• SOURCE INFORMATION:
BEGIN

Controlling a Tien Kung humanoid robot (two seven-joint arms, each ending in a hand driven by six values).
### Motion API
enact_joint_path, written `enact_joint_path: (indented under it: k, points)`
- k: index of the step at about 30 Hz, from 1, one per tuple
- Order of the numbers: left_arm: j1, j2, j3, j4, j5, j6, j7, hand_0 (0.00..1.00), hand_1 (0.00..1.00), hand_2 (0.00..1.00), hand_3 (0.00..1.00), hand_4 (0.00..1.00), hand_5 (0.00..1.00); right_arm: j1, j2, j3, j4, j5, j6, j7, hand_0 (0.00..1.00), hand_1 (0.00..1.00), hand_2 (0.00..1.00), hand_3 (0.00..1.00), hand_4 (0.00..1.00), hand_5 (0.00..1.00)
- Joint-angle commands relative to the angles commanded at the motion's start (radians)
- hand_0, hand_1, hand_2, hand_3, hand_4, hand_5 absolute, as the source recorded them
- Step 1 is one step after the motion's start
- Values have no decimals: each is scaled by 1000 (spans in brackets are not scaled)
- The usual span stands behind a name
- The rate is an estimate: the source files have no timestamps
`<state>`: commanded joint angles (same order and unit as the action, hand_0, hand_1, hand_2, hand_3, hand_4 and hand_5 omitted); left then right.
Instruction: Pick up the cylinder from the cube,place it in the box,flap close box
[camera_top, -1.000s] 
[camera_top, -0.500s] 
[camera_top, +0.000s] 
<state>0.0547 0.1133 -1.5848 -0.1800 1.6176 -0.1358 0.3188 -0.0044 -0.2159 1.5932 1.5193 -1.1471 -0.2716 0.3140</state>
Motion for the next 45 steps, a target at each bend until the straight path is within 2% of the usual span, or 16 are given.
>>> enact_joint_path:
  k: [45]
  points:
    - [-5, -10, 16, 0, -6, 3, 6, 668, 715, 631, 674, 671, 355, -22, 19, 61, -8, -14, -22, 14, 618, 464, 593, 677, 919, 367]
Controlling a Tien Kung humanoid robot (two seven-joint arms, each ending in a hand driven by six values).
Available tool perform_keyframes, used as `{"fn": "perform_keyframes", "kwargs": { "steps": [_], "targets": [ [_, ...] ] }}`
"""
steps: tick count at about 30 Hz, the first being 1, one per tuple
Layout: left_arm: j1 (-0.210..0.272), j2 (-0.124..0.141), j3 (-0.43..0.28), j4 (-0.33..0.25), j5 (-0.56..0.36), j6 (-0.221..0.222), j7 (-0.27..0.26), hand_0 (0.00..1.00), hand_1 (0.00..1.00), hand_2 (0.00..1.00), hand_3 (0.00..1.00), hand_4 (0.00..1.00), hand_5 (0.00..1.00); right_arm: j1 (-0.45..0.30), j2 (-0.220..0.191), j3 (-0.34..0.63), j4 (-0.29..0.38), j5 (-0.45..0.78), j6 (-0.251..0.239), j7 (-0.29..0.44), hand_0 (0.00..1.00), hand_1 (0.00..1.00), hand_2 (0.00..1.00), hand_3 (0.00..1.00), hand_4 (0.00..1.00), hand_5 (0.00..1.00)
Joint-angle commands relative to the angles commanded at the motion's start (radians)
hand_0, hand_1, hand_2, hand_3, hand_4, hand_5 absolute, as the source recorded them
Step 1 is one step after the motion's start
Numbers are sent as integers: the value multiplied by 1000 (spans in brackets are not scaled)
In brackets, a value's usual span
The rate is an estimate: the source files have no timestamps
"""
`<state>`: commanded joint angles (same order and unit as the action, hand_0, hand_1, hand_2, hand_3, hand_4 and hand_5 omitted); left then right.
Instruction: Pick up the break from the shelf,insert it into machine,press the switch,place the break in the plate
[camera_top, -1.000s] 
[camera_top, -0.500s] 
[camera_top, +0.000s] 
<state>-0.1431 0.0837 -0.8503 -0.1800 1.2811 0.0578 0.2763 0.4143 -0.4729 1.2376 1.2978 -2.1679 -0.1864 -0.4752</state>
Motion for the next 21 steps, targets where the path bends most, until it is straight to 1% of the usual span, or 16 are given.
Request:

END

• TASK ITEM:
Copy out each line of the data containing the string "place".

• EXERCISE ANSWER:
Instruction: Pick up the cylinder from the cube,place it in the box,flap close box
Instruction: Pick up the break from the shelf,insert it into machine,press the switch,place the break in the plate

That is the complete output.